Raporda ayrıca şu ifadelere değinildi:

"GZFT analizlerinde dış etkenlerden ilin fırsatları; yaşanan afetlerin farkındalık yaratması, 6306 sayılı Afet Riski Altındaki Alanların Dönüştürülmesi (kentsel dönüşüm) Hakkında Kanunun olması, gelişen teknoloji ile malzeme ve yapı kalitesinin artmış olmasıdır. GZFT analizlerinde dış etkenlerden ilin tehdit unsurları; İzmir’deki yerleşim alanlarının genellikle diri fayların üzerinde ve/veya yakınlarındaki yeraltı su seviyelerinin yüksek olduğu alüvyal zeminlerde ve kıyı şeridindeki alt ve üst yapı yoğunluğunun olması, depreme dayanıklı bina sayısının bilinmemesinden dolayı, bölgede meydana gelen depremlerin can ve mal kaybına neden olması, depremin tetikleyeceği ikincil afetlerin (Heyelan, Kaya düşmesi, Çığ gibi) İzmir İli için ayrıca bir risk oluşturması, sıvılaşma riski yüksek alanların çok fazla olması ve farklı oturma problemlerinin var olmasıdır.

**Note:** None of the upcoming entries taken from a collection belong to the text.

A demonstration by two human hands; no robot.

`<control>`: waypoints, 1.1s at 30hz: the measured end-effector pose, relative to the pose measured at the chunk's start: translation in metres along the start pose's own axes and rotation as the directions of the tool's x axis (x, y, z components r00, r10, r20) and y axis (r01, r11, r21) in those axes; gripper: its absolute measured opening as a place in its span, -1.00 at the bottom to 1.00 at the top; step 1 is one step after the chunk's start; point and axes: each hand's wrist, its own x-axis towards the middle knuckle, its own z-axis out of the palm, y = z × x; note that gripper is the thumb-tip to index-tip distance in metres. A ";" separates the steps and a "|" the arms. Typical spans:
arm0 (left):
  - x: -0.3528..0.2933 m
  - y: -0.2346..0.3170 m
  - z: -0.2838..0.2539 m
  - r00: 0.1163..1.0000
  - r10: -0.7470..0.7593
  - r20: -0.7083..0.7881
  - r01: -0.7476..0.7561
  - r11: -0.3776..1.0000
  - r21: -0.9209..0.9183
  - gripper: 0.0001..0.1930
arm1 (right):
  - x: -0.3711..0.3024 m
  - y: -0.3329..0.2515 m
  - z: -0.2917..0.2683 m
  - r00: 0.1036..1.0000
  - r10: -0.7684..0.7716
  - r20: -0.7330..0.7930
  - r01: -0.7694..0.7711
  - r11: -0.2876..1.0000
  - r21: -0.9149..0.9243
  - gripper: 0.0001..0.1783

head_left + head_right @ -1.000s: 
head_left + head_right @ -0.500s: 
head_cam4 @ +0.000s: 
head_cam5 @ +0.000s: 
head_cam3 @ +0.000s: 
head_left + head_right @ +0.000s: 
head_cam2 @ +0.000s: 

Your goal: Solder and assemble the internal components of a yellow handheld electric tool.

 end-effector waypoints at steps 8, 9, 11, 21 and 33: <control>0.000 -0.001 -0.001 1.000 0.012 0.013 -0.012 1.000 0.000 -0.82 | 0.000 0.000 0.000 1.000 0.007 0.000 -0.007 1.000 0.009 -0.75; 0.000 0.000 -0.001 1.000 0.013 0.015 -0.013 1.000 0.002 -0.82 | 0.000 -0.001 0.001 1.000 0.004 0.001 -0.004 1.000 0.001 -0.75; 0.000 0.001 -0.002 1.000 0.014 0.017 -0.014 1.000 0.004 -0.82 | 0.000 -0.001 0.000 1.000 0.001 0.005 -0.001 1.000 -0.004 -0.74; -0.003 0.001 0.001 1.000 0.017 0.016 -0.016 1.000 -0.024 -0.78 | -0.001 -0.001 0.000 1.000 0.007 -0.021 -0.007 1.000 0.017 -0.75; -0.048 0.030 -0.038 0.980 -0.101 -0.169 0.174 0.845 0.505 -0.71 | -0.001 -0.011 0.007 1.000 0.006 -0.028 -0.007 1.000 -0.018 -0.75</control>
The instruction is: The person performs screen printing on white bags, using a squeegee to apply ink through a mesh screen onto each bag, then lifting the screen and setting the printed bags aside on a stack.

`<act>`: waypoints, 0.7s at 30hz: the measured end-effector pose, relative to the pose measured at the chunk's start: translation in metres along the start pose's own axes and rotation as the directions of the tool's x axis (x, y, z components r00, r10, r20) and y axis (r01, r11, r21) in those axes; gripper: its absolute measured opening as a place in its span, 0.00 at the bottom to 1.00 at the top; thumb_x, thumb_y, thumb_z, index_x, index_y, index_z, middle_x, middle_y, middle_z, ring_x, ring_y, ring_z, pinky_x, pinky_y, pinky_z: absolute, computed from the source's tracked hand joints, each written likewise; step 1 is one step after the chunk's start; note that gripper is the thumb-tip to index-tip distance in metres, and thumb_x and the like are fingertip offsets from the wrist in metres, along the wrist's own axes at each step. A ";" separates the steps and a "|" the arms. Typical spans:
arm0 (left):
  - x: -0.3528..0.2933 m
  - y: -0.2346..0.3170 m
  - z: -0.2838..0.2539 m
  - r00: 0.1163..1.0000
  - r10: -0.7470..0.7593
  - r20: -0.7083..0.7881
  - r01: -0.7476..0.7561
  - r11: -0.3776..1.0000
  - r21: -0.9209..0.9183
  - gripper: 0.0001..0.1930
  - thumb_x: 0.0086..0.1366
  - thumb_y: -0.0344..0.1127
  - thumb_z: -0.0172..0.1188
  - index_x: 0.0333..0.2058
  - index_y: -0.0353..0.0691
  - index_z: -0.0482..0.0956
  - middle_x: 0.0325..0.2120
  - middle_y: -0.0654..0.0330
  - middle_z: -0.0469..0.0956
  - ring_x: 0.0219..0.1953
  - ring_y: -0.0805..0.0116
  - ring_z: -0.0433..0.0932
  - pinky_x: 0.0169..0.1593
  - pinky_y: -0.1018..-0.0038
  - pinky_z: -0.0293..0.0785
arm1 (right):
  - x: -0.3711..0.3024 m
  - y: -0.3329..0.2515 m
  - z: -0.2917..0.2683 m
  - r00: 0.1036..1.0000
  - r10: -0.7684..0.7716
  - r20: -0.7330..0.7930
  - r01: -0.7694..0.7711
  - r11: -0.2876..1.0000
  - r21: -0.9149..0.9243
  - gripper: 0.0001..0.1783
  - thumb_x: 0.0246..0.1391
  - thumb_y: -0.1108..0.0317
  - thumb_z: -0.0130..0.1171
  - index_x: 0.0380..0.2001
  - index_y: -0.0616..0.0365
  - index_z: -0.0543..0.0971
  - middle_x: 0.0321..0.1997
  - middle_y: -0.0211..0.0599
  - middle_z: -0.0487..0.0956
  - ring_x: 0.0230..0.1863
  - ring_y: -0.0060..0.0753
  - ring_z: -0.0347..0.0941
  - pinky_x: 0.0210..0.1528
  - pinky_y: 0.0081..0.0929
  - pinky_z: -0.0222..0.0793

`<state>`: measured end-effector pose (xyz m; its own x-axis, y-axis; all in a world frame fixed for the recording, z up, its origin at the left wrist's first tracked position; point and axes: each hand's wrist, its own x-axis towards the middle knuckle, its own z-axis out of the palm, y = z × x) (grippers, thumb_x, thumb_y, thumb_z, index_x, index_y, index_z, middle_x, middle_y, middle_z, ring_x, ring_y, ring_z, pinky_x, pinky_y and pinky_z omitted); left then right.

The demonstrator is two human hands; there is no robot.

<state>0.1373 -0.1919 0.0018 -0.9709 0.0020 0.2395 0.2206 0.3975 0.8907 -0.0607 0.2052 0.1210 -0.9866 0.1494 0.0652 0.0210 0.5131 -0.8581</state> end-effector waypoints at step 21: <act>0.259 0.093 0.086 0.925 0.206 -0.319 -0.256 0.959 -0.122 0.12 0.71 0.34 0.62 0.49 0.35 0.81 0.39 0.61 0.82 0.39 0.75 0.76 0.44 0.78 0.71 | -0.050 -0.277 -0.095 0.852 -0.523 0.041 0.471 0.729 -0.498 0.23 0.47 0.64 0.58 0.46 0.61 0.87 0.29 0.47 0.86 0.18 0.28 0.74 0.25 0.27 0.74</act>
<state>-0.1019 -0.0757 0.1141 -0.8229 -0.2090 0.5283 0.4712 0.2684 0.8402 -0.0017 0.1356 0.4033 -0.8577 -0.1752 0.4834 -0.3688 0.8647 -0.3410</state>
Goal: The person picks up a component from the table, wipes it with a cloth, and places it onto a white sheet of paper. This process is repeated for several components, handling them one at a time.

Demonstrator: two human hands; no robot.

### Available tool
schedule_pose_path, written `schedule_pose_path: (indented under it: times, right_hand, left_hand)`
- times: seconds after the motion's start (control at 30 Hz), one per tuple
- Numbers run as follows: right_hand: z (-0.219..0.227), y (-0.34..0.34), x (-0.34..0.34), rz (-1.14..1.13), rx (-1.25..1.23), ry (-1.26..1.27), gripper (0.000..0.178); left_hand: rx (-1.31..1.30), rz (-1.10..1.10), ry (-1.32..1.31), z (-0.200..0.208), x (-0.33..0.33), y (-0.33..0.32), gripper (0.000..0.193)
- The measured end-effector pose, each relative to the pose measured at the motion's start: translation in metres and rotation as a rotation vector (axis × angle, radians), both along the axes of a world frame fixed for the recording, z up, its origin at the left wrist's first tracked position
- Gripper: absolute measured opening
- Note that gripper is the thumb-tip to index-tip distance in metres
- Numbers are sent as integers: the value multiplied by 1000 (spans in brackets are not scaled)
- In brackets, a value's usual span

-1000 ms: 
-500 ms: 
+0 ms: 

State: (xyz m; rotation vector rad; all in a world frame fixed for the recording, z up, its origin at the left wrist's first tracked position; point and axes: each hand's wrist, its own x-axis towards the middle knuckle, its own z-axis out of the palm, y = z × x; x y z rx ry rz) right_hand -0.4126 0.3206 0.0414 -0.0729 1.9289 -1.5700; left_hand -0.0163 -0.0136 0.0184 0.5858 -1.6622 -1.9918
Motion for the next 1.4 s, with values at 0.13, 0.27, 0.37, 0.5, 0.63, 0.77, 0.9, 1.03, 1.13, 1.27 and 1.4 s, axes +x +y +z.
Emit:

İl genelinde şehirleşme ve yapılaşmanın alüvyal toprak ve zayıf zemin özelliklerine sahip bölgelerde genişliyor olması çevresel faktörlerin değerlendirilmesi açısından oldukça önemlidir. Bu gibi zayıf zeminin özelliklerine sahip sıvılaşma/oturma riski taşıyan alanlarda detay etüt ve haritalama çalışmalarının yapılmamış olması önemli bir eksikliktir. 6306 sayılı Afet Riski Altındaki Alanların Dönüştürülmesi Hakkındaki Kanunun varlığı önemli bir fırsat olmasına rağmen, ildeki yapı stoku envanteri ve istatistiksel verinin bulunmaması tehlikeyi artırıcı ögelerden birisidir. İlde deprem gözlem istasyonlarının bulunması sismik aktivitenin takip edilebilirliği açısından oldukça önemlidir ancak depremleri ölçen sismograf ağlarının artırılması mikrosismik aktivitenin takibi, deprem tahmini ve erken uyarı sistemlerinin geliştirilmesine olanak sağlaması bakımından gerekmektedir. Yakın geçmişte İlde yaşanan yıkıcı depremler nedeniyle kurumlarda afet bilinci gelişmiş olmasına rağmen halkın yeterince bu bilince sahip olmaması sosyal faktörlerinin değerlendirilmesi gerekliliğini ortaya çıkarmaktadır. Olası bir depremde kritik ulaşım ve altyapı noktaları belirlenmesine, güçlendirme, acil müdahale ve alternatif ulaşım güzergahlarını önceden belirlenmesine yönelik çalışmaların da yapılması gerekmektedir. Finansal eksiklikler, mevzuat ve yönetmelik sorunları, yer seçimi konusunda kurumlar arası iletişimin olmaması, diri faylar üzerindeki yapılaşmaya kısıtlamalar getirecek olan fay yasasının henüz düzenlenmemiş olması, kontrol ve denetim mekanizmalarının işleyişindeki eksiklikler konuları da ekonomik, politik/yasal açıdan değerlendirilmesi gereken önemli konulardır. Dolayısıyla, diri fayların yakın gelecekte deprem üretme potansiyelinin olması, amaç-hedef ve eylemlerin belirlenmesi sürecinde GZFT analizinin önemini ortaya çıkarmaktadır."